A tale of two feeders: sometimes sheep, mostly rams with horns, get caught in the feeder on the left. Justin and Natalie of Ferme Le Biscornu have had no problem with the one on the right. Below, you can see that the feeders have 'doors' on hinges that can be closed to save space in a narrow barn.
My friend Susan of small-scale dairy blog post fame and also longest voicemails ever fame recently sent me pictures of the system she uses for feeding her cows hay in different locations in the pasture. She calls it her cow tractor but I’m calling it a hay tractor because I’m cantankerous.

Susan tells me this trailer was sitting around unused, so she tied a pallet to it using a whole bunch of baling twine, and screwed on some side boards. The boards are high enough that the cows don't pull down too much hay at once. She can move the trailer herself, which she does every two days.

Using this system, Susan says she gets better manure and urine distribution in the pasture, she doesn't have any one section of the pasture become muddy from overuse, that the 360 degree access makes it harder for the top cows to shut the bottom ones out of hay (which happens in the barn), that she only has to load the bin once a day, and that inevitably some grass seeds are distributed around the pasture. Susan likes the fact that there are slats in the bottom of the hay bin because that way rain water won't build up. And she doesn't mind that some hay falls through, or is pulled off by the cows, because she moves the tractor every other day and thus doesn't have to worry too much about the hay falling into manure.

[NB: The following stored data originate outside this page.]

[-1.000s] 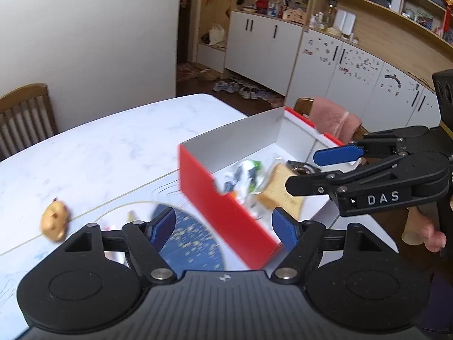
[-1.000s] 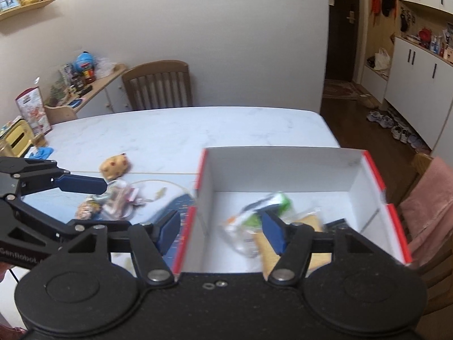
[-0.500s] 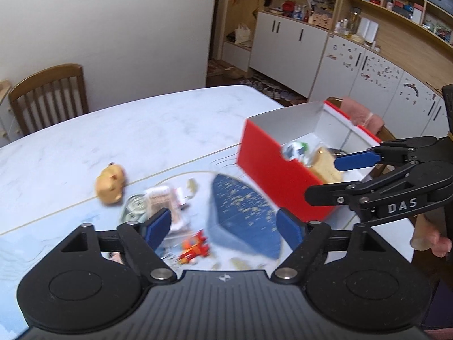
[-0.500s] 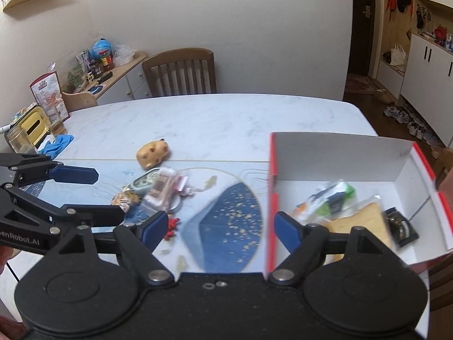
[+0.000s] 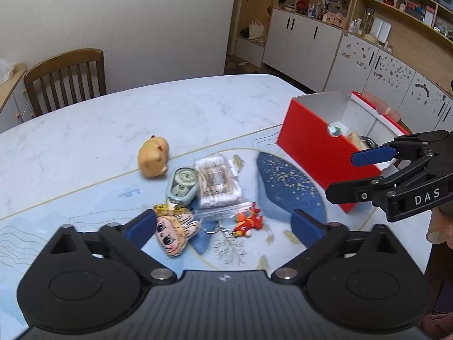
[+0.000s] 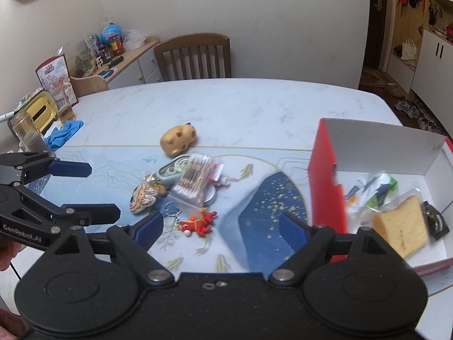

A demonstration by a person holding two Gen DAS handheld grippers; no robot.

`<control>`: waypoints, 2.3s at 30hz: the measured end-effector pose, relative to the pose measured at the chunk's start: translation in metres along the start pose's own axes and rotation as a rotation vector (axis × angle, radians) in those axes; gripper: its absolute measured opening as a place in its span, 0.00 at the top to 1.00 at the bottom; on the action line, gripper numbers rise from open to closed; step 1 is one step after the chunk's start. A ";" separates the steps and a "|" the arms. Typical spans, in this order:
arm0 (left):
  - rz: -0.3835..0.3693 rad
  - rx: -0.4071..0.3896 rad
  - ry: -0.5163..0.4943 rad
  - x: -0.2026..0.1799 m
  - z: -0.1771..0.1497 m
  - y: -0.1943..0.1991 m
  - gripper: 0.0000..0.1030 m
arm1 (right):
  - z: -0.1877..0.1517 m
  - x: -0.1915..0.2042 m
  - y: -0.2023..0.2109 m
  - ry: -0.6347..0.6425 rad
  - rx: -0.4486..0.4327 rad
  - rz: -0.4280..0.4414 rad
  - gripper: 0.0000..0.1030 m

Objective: Organize objects
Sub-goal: 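Withdraw both grippers from the box back over the table, then grasp the doll keychain with the left gripper while the right grasps the red dragon keychain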

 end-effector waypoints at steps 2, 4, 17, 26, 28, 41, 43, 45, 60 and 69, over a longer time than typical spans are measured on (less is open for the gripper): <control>-0.001 0.002 0.011 0.008 -0.002 -0.004 0.01 | 0.000 0.006 -0.007 0.012 0.012 -0.005 0.14; -0.001 0.006 0.035 0.017 -0.005 -0.011 0.01 | 0.000 0.012 -0.017 0.031 0.029 -0.008 0.14; 0.070 0.063 0.123 0.061 -0.018 -0.065 0.01 | -0.005 0.036 -0.076 0.136 0.128 -0.034 0.14; 0.045 0.072 0.141 0.063 -0.016 -0.090 0.01 | -0.003 0.036 -0.109 0.159 0.155 -0.039 0.14; 0.048 0.072 0.147 0.063 -0.015 -0.095 0.01 | -0.001 0.035 -0.115 0.154 0.160 -0.040 0.16; 0.074 0.059 0.139 0.064 -0.013 -0.109 0.01 | 0.004 0.035 -0.129 0.155 0.159 -0.012 0.21; 0.081 0.057 0.135 0.064 -0.013 -0.110 0.01 | 0.005 0.037 -0.129 0.165 0.157 -0.018 0.23; 0.076 0.054 0.137 0.064 -0.013 -0.109 0.01 | 0.006 0.038 -0.129 0.173 0.154 -0.021 0.26; 0.038 0.040 0.106 0.056 -0.015 -0.103 0.41 | 0.006 0.040 -0.126 0.182 0.147 -0.042 0.48; 0.058 0.065 0.090 0.049 -0.022 -0.096 0.44 | -0.003 0.038 -0.118 0.154 0.155 -0.024 0.49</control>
Point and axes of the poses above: each gripper's, at about its wrist camera, not at the fingertips, and y roughly against the way its jaws point, x to its left, z to its top, the point moved 2 cm from there along -y, roughly the way its jaws point, and after that the axes turned 11 degrees about x, right-handed, at the moved point
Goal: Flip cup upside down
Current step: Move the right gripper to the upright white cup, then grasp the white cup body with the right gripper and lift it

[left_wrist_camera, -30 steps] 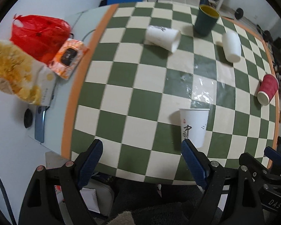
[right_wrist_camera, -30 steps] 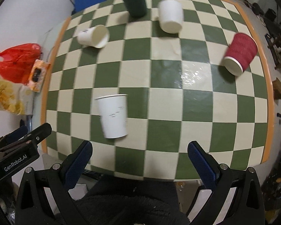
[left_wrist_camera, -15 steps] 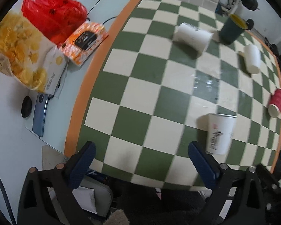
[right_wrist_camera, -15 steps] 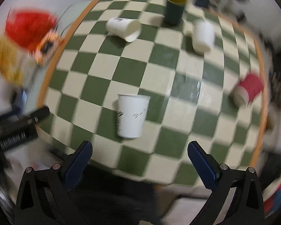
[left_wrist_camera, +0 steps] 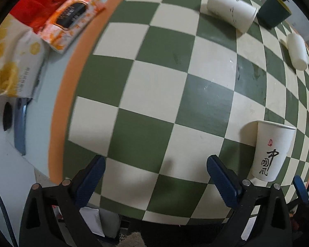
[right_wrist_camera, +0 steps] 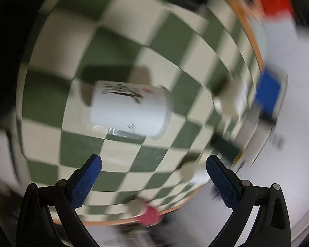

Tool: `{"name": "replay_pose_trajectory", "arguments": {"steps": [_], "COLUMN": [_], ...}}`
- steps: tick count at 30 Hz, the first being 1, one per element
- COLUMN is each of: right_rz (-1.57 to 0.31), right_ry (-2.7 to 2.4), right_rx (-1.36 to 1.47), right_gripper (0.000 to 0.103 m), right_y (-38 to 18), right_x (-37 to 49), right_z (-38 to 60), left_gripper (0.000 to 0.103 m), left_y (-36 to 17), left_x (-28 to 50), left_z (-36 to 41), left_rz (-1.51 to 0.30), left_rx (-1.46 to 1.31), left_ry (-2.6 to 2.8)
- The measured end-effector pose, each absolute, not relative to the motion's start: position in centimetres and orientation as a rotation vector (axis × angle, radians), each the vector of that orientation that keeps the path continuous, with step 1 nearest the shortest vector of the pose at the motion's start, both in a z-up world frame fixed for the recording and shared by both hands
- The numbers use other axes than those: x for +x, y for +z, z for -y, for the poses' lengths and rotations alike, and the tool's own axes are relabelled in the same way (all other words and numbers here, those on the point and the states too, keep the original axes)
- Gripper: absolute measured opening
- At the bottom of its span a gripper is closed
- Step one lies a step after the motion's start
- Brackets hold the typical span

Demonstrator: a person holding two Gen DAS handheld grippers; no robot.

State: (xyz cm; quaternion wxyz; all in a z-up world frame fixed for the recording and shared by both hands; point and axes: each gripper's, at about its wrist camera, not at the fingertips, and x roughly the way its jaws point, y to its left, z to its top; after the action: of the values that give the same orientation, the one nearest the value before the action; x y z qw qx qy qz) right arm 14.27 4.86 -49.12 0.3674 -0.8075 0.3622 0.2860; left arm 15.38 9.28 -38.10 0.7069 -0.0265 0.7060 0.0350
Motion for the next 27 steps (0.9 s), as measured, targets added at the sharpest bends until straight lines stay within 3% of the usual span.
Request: {"name": "replay_pose_trajectory", "arguments": {"steps": [7, 19, 27], "right_rz": [-0.590, -0.240, -0.195], "right_ry": [0.978, 1.235, 1.280], "right_rx": [-2.479, -2.712, -2.765], "right_gripper": [0.103, 0.101, 0.080], "right_y": [-52.9, -56.3, -57.6], "right_x": [12.6, 13.3, 16.1], "right_z": [-2.2, 1.2, 2.0], "left_gripper": [0.101, 0.102, 0.101], "left_y": [-41.0, -43.2, -43.9], "left_x": [15.5, 15.8, 15.8], "left_z": [-8.7, -9.5, -10.5], "left_rz": [-1.628, -1.659, -1.661], "left_rx": [-0.050, -0.063, -0.066], "left_ry": [0.060, 0.077, 0.086]}}
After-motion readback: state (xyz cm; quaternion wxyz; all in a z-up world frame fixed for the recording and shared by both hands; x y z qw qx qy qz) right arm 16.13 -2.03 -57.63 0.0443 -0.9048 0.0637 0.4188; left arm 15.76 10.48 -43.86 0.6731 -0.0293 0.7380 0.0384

Jane Hutchins of Tideview Farm in East Sooke, BC was kind enough to send me photos of some feeders she and partner Robert use for their highly sought-after Icelandic sheep (why sought-after, you ask? They robbed a bank and are on the lam. I don't know. Because they're well-bred, I think). Two layers of page-wire, one on either side of the anchor posts, run parallel; hay stuffed in between. Simple, right?

Here’s the mineral feeder design Jane and Robert use for their flock. I presume they make them gate-mountable so that they can be easily moved when the sheep are moved to another pasture.

I recently received this photo from George at Castor River Farm. Says George: "Here is a pic of my pig feeder out in the woods. It has a large flat roof. I back my roll and mixer up to it and dispense just over a ton of grain into it. with this I only have to feed once every two weeks."

George again: "This is my milking stall. I bought a milking cow off a commercial farm. She could not be milked because she would not stand still. I realized that she had never stood on anything but concrete and could not get comfortable. I built this mobile stall to act as a waterer, feeder, salt lick station, weather proof cover for her and me, and to be mobile from pasture to pasture."